- Work required:
In the data below, one line contains "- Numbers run" and a later one contains "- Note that". Print both, with every line between them, exactly and alone.

- Records provided:
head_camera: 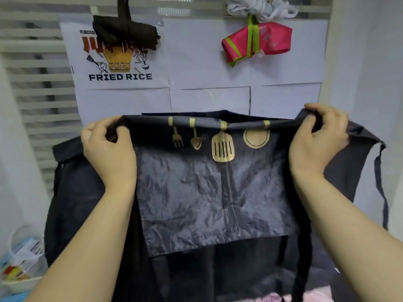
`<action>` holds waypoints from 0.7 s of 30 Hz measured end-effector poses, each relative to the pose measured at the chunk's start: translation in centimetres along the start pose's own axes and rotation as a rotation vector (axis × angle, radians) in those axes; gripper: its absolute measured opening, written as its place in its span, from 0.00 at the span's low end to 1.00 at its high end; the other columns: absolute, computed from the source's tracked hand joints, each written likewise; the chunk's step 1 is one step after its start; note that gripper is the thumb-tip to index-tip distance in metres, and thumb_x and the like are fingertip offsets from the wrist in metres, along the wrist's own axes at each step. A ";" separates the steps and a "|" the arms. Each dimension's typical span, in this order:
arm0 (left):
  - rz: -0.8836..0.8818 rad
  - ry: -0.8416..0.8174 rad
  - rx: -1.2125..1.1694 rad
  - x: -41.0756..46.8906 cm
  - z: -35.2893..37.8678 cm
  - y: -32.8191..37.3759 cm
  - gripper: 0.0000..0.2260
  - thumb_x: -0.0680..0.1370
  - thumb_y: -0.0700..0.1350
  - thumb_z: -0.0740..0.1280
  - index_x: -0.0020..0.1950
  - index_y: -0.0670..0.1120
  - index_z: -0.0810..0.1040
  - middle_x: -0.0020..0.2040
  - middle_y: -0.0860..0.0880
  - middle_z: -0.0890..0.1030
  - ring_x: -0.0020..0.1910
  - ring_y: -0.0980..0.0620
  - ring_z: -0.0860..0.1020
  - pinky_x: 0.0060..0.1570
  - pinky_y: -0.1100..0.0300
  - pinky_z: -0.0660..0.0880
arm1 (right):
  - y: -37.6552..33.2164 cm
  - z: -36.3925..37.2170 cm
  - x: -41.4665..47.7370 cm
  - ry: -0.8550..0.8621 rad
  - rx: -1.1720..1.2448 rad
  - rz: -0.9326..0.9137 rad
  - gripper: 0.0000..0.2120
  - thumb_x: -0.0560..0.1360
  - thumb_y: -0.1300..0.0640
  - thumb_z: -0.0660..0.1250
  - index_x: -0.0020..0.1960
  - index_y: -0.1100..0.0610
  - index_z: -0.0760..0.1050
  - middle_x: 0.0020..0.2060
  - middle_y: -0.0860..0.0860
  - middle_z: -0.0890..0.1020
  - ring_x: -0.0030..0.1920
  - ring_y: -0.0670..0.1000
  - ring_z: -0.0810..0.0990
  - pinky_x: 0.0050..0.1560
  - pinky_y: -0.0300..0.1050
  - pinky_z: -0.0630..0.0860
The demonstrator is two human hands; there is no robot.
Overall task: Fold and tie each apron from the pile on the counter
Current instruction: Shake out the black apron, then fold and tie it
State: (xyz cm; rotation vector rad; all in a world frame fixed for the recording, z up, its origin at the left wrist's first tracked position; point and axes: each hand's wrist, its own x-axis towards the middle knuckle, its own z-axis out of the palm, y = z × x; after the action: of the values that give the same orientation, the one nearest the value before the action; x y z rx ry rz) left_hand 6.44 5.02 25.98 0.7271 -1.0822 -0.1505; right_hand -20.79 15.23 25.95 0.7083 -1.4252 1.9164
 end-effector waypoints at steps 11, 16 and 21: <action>-0.502 -0.917 0.628 -9.5 3.3 -17.2 0.08 0.80 0.39 0.62 0.53 0.42 0.81 0.34 0.49 0.78 0.26 0.62 0.75 0.29 0.68 0.66 | 19.0 3.6 -6.3 -0.685 -0.538 0.248 0.13 0.78 0.61 0.61 0.57 0.56 0.81 0.53 0.62 0.82 0.56 0.65 0.75 0.67 0.55 0.64; -0.676 -1.137 0.790 -13.0 5.0 -23.7 0.08 0.81 0.41 0.62 0.49 0.40 0.80 0.48 0.41 0.83 0.47 0.44 0.81 0.45 0.58 0.72 | 26.7 4.5 -8.6 -0.992 -0.604 0.339 0.12 0.77 0.66 0.63 0.57 0.65 0.80 0.53 0.66 0.81 0.56 0.65 0.78 0.54 0.48 0.71; -0.587 -1.158 0.877 -14.8 7.7 -26.6 0.13 0.81 0.44 0.62 0.60 0.39 0.79 0.58 0.39 0.80 0.58 0.39 0.76 0.53 0.56 0.69 | 32.1 6.8 -10.3 -1.077 -0.616 0.361 0.11 0.78 0.66 0.62 0.56 0.66 0.80 0.51 0.65 0.82 0.51 0.64 0.79 0.44 0.44 0.66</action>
State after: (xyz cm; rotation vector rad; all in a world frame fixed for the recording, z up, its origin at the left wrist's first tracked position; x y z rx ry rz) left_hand -1.08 -12.14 0.80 1.8677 -2.0377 -0.6809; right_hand -38.10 0.25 0.36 1.3029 -2.7743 1.1294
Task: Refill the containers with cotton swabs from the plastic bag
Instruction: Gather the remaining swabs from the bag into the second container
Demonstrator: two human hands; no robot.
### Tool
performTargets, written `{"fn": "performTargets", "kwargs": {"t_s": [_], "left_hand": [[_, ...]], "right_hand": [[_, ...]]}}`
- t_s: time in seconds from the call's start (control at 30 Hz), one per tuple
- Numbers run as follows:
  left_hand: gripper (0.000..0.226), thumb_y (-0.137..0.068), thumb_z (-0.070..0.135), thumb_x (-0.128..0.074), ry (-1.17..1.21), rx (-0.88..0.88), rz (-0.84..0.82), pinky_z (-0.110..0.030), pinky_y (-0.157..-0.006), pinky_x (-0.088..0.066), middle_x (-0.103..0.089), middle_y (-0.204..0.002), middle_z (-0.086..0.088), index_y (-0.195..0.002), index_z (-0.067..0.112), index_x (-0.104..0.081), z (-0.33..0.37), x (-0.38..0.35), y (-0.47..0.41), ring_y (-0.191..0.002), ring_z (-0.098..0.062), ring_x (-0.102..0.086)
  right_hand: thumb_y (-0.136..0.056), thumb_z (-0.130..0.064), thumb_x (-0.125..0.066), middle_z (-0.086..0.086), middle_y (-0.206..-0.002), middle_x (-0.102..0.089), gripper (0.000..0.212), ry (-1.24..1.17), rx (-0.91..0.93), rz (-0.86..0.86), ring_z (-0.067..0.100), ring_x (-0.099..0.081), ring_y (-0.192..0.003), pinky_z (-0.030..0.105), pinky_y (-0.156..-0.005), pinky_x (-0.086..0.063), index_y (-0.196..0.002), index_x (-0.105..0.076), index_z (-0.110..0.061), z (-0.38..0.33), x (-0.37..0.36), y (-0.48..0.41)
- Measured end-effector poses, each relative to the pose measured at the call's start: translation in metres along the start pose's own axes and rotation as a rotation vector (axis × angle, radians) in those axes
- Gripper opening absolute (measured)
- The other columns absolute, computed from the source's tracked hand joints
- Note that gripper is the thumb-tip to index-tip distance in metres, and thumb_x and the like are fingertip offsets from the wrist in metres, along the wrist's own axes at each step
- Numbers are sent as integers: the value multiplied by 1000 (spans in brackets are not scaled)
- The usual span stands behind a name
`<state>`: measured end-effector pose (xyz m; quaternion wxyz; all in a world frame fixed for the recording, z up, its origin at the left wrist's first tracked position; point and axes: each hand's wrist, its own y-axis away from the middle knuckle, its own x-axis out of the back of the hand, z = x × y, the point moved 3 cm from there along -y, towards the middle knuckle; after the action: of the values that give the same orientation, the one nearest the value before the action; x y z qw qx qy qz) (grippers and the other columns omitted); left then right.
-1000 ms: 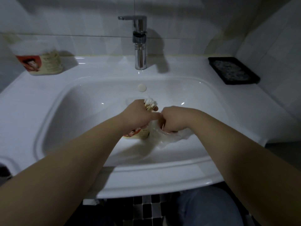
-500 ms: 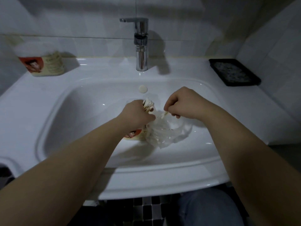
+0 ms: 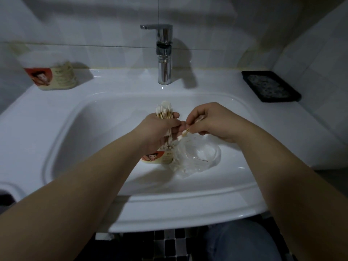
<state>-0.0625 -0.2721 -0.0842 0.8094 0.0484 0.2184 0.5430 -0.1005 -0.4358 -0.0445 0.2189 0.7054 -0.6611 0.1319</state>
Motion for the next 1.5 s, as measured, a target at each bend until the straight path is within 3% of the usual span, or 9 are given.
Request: {"fn": "performTargets", "kwargs": {"t_s": [0.27,0.47,0.63,0.8,0.97,1.07,1.2,1.37,1.5], "left_hand": [[26,-98,-7,-53,-74,80,-63,-43,-74,-63,-72,-100,-23,-123,-2,-59,-8,-2,-3,-83,-32,-73],[23,-99,-5,-50,-74,87,-55,-41,-76,-62,-71,-94,-20,-119,-3,-63,-9,-2,-3,-77,-27,-72],[25,-100,-3,-50,-42,98,-73,-35,-74,-65,-66,-89,-17,-120,-2,-65,-7,-2,-4,-76,-23,-67],[17,-102,3,-50,-9,99,-72,-37,-76,-65,-69,-89,-20,-108,-2,-66,-7,-6,-1,-77,-26,-71],[18,-105,8,-50,-12,115,-80,-29,-63,-62,-72,-79,-13,-113,3,-65,-6,-5,1,-67,-17,-73],[17,-105,11,-51,-55,98,-84,-28,-60,-57,-66,-69,-8,-114,7,-65,-6,-6,2,-61,-18,-66],[14,-104,16,-57,-58,97,-69,-24,-53,-51,-64,-66,-9,-102,7,-67,-6,-4,1,-57,-17,-61],[21,-102,22,-62,-133,128,22,-25,-52,-45,-56,-63,-4,-84,11,-61,-9,1,-4,-49,-16,-54],[23,-99,19,-65,-85,120,141,-22,-45,-42,-50,-63,-3,-79,14,-55,-6,7,-6,-44,-15,-45]], "right_hand": [[-78,7,-78,11,-77,-70,22,-16,-78,63,11,-65,-59,19,-56,-53,-95,-73,-6,8,-8,-6],[-82,14,-74,21,-90,-71,25,-339,-153,44,27,-72,-77,30,-74,-64,-104,-70,4,12,-18,-10],[-87,15,-67,27,-98,-71,23,-509,-149,43,28,-72,-77,27,-68,-62,-110,-68,13,14,-26,-14],[-85,4,-70,2,-72,-73,23,-143,-53,129,12,-66,-62,24,-58,-53,-93,-80,-15,16,-24,-18],[-91,-20,-71,-13,-98,-75,32,118,58,82,0,-69,-85,23,-83,-53,-118,-75,-36,16,-23,-18],[-97,-11,-54,-4,-104,-77,43,143,73,-73,-6,-67,-72,7,-65,-45,-132,-68,-33,10,-30,-14],[-94,-19,-56,-6,-116,-71,50,250,27,-20,2,-64,-89,18,-69,-45,-144,-56,-27,9,-29,-17],[-94,-32,-60,4,-83,-73,17,281,-81,53,17,-69,-61,28,-54,-54,-104,-67,-20,9,-20,-12],[-97,-12,-53,14,-76,-74,24,437,-275,-151,30,-73,-64,35,-61,-63,-88,-72,0,27,-25,-11]]}}
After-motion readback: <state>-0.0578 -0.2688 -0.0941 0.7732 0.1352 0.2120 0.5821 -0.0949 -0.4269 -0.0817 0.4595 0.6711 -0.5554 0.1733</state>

- Solution to the problem:
- Numbers run as follows:
  left_hand: gripper (0.000..0.226), thumb_y (-0.137..0.068), thumb_z (-0.070..0.135), thumb_x (-0.128..0.074), ry (-1.17..1.21), rx (-0.88..0.88), rz (-0.84..0.82), pinky_z (-0.110..0.030), pinky_y (-0.157..-0.006), pinky_x (-0.088..0.066), middle_x (-0.103..0.089), middle_y (-0.204..0.002), middle_z (-0.086..0.088), index_y (-0.195..0.002), index_z (-0.067..0.112), index_x (-0.104..0.081), z (-0.33..0.37), x (-0.38..0.35), y (-0.47..0.41), ring_y (-0.191..0.002), ring_z (-0.098..0.062), ring_x (-0.102..0.086)
  right_hand: thumb_y (-0.136..0.056), thumb_z (-0.130..0.064), thumb_x (-0.125..0.066), middle_z (-0.086..0.086), middle_y (-0.206..-0.002), middle_x (-0.102..0.089), gripper (0.000..0.212), ry (-1.24..1.17), rx (-0.91..0.93), rz (-0.86..0.86), ring_z (-0.067..0.100), ring_x (-0.099..0.081), ring_y (-0.192..0.003), pinky_z (-0.030..0.105), pinky_y (-0.156..-0.005), pinky_x (-0.086..0.063), index_y (-0.196..0.002), index_x (-0.105..0.076), index_z (-0.110..0.061), z (-0.38..0.33), x (-0.37..0.36), y (-0.48..0.41)
- Measured end-effector poses, each relative to the pose measured at the call's start: translation in metres along the start pose's own axes and rotation as a rotation vector (axis × angle, radians) in those axes
- Gripper opening absolute (measured)
- The other columns absolute, computed from the source's tracked hand joints
- Note that gripper is the thumb-tip to index-tip distance in metres, and thumb_x and the like are fingertip offsets from the wrist in metres, along the wrist's own axes at each step

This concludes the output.